Start of Block

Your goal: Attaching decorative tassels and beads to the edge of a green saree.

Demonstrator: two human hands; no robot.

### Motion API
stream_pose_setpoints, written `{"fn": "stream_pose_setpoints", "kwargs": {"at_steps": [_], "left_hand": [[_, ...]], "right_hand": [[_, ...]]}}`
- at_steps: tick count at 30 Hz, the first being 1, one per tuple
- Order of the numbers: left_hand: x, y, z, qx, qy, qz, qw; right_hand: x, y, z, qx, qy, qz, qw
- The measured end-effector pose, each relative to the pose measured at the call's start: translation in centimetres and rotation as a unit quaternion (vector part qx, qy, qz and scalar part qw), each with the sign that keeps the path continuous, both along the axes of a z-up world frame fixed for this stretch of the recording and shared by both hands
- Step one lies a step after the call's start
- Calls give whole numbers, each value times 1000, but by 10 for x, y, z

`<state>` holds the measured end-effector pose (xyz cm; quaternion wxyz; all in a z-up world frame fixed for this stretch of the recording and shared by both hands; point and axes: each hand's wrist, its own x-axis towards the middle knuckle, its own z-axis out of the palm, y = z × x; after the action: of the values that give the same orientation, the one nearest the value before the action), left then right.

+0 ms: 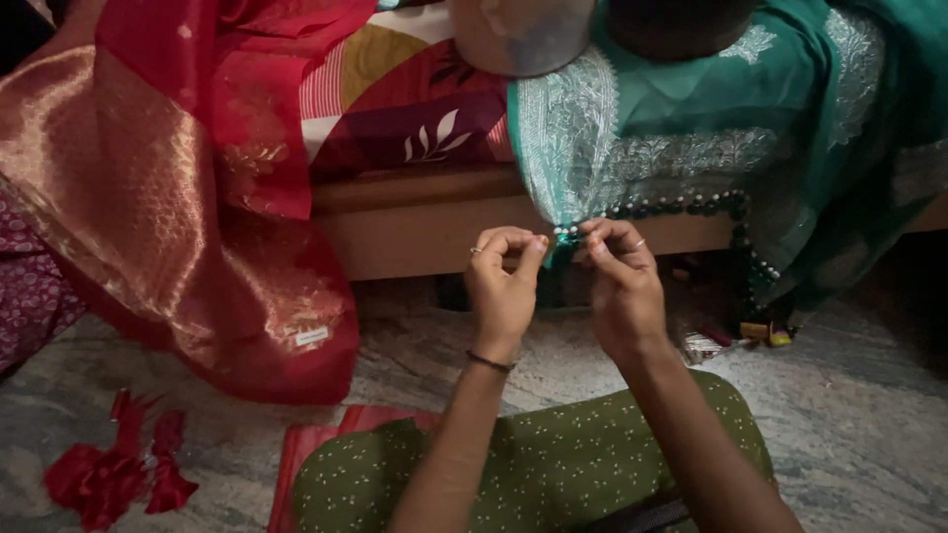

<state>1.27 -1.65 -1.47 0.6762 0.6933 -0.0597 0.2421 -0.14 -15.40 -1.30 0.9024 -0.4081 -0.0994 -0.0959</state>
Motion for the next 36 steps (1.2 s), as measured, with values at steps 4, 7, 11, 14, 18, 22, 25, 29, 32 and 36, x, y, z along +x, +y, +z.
{"fn": "stream_pose_setpoints", "kwargs": {"at_steps": [4,7,11,14,18,22,25,29,32,36], "left_hand": [[-5,0,12,9,-23,5,1000],[-3,10,20,44,-102,-37,993],[3,25,39,-7,-76,-247,966],[17,35,37,-36,-15,-361,932],[32,39,25,-56,49,-421,904],[40,37,15,-99,79,-403,906],[47,37,11,-99,71,-382,916],[53,42,1,-75,49,-356,930],[47,42,-4,-100,67,-321,939],[31,34,-19,-283,131,-250,917]], "right_hand": [[5,5,5,93,9,85,992],[14,1,2,116,65,108,985],[10,6,21,123,78,144,979],[23,0,3,145,73,166,973],[25,9,9,114,28,172,978],[27,20,7,94,31,143,985],[32,20,0,67,16,106,992],[36,18,-4,8,12,128,992],[35,23,-10,-2,28,126,992],[31,32,-22,1,43,84,996]]}}
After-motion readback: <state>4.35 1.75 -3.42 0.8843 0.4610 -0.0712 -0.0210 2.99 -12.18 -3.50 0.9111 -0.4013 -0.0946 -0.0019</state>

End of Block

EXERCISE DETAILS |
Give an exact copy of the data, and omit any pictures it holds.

EXERCISE RESPONSE |
Your goal: Attaching decorative tassels and beads to the edge of a green saree.

Demonstrator: two human hands; no robot.

### Motion API
stream_pose_setpoints, written `{"fn": "stream_pose_setpoints", "kwargs": {"at_steps": [_], "left_hand": [[_, ...]], "right_hand": [[_, ...]]}}`
- at_steps: tick count at 30 Hz, the first being 1, one per tuple
- Order of the numbers: left_hand: x, y, z, qx, qy, qz, qw; right_hand: x, y, z, qx, qy, qz, qw
- The measured end-effector pose, each relative to the pose measured at the call's start: translation in centimetres and rotation as a unit quaternion (vector part qx, qy, qz and scalar part qw), each with the sign that keeps the path continuous, both along the axes of a z-up world frame fixed for this stretch of the recording and shared by both hands
- Step one lies a step after the call's start
- Calls give whole numbers, each value times 1000, but by 10 for x, y, z

`<state>` holds the measured end-effector pose (xyz cm; quaternion wxyz; all in a z-up world frame fixed for this stretch of the recording and shared by both hands; point and axes: each hand's wrist, its own x-axis towards the middle knuckle, its own z-axis out of the palm, y = z × x; after the action: of the values that give the same orientation, the one nearest the value before the action), left then right.

+0 ms: 

<state>1.27 -1.65 -1.47 0.6762 0.6933 -0.0597 0.2421 -0.14 -15.40 -1.30 0.9024 -0.4081 -0.0994 -0.0959</state>
Motion for the next 36 steps (1.2 s), as measured, with values at steps 4, 7, 11, 14, 18, 22, 25, 29, 32 and 36, x, y, z along +x, +y, +z.
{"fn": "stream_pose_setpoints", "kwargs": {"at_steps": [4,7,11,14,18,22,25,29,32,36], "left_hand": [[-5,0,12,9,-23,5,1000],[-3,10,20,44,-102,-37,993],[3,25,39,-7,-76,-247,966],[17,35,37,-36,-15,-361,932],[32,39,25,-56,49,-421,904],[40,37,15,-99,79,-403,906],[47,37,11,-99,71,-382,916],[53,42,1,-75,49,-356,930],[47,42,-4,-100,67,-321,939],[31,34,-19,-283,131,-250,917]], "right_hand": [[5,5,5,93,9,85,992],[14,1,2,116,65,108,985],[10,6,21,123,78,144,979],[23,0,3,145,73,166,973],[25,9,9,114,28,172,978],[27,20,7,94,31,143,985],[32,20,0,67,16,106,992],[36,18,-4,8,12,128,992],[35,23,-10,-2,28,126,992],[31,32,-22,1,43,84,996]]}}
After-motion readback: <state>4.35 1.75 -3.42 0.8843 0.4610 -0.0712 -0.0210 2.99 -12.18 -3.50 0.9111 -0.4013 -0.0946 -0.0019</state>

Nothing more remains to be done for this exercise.